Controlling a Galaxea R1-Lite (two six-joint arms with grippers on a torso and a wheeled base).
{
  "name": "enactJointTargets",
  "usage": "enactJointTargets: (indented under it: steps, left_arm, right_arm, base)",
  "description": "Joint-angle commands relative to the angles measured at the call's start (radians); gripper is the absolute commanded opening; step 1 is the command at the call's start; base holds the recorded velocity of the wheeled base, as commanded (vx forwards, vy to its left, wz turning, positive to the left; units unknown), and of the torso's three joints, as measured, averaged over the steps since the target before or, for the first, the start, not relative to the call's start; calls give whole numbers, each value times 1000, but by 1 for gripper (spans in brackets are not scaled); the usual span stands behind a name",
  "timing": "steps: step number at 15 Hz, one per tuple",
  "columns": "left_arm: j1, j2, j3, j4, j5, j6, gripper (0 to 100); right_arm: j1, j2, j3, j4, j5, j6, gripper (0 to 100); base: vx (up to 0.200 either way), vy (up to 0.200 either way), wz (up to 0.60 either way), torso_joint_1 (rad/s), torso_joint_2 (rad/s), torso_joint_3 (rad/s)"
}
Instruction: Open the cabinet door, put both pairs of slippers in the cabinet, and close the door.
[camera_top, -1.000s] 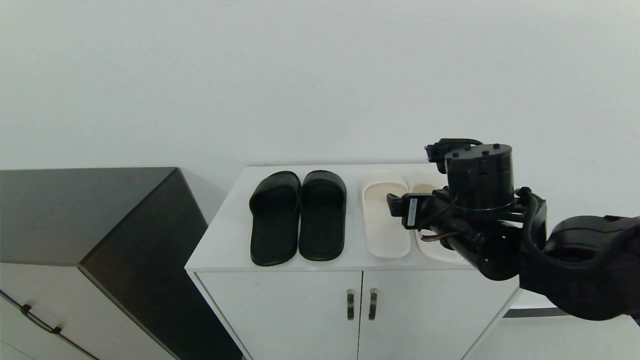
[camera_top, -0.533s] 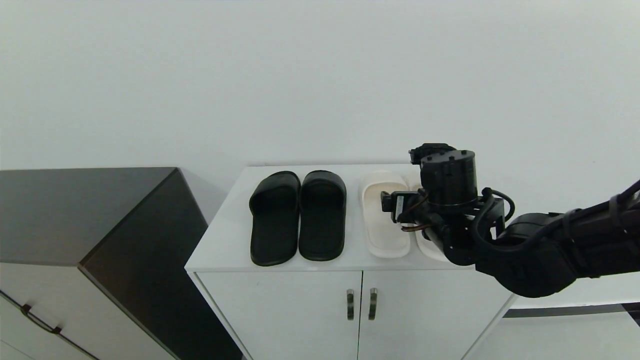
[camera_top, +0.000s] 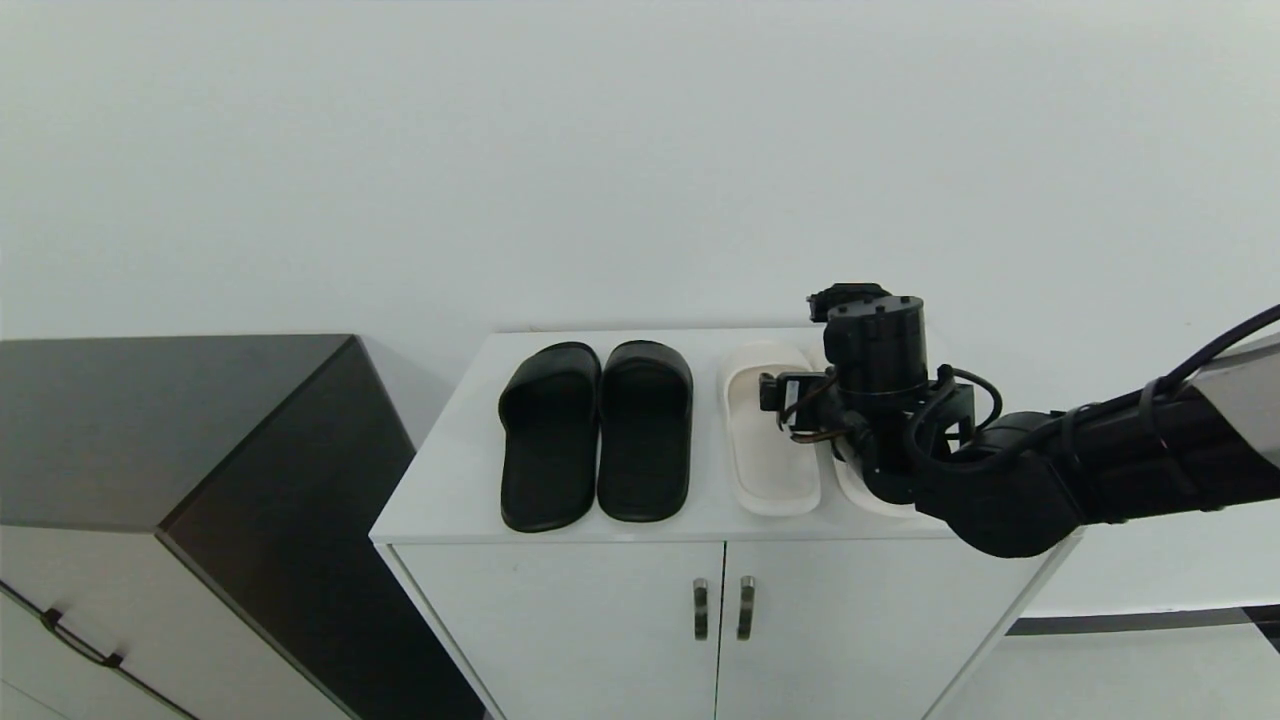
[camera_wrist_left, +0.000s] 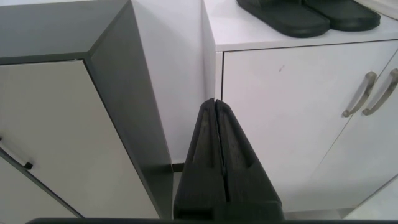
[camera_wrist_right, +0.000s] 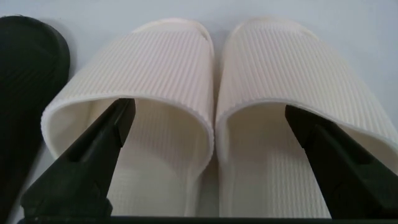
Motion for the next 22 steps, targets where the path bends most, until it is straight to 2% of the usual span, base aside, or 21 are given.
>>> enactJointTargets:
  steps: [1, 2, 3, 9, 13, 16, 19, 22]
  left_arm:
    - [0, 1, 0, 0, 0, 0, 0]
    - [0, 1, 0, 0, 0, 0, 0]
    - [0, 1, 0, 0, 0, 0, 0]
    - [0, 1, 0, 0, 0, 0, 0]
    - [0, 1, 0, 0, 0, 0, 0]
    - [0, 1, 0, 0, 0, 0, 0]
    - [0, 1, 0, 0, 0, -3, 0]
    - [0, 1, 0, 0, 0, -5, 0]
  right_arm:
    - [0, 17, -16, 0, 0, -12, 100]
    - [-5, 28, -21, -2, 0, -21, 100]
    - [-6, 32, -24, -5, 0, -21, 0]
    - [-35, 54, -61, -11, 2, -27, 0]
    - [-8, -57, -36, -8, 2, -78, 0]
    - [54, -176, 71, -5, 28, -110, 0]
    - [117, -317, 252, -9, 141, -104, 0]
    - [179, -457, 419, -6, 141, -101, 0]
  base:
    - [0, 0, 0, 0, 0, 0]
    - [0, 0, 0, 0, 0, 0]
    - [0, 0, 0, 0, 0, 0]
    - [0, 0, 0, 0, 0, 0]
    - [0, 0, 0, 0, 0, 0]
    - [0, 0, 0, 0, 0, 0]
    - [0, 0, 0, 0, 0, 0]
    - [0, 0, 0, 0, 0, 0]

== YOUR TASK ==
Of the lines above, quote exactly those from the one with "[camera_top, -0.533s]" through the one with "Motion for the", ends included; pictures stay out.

== ANSWER SPACE ==
[camera_top, -0.533s] 
[camera_top, +0.000s] 
[camera_wrist_left, +0.000s] 
[camera_wrist_right, +0.000s] 
Motion for the next 22 steps, targets where the path bends most, until it is straight to 2% of the usual span, base aside, or 21 are given.

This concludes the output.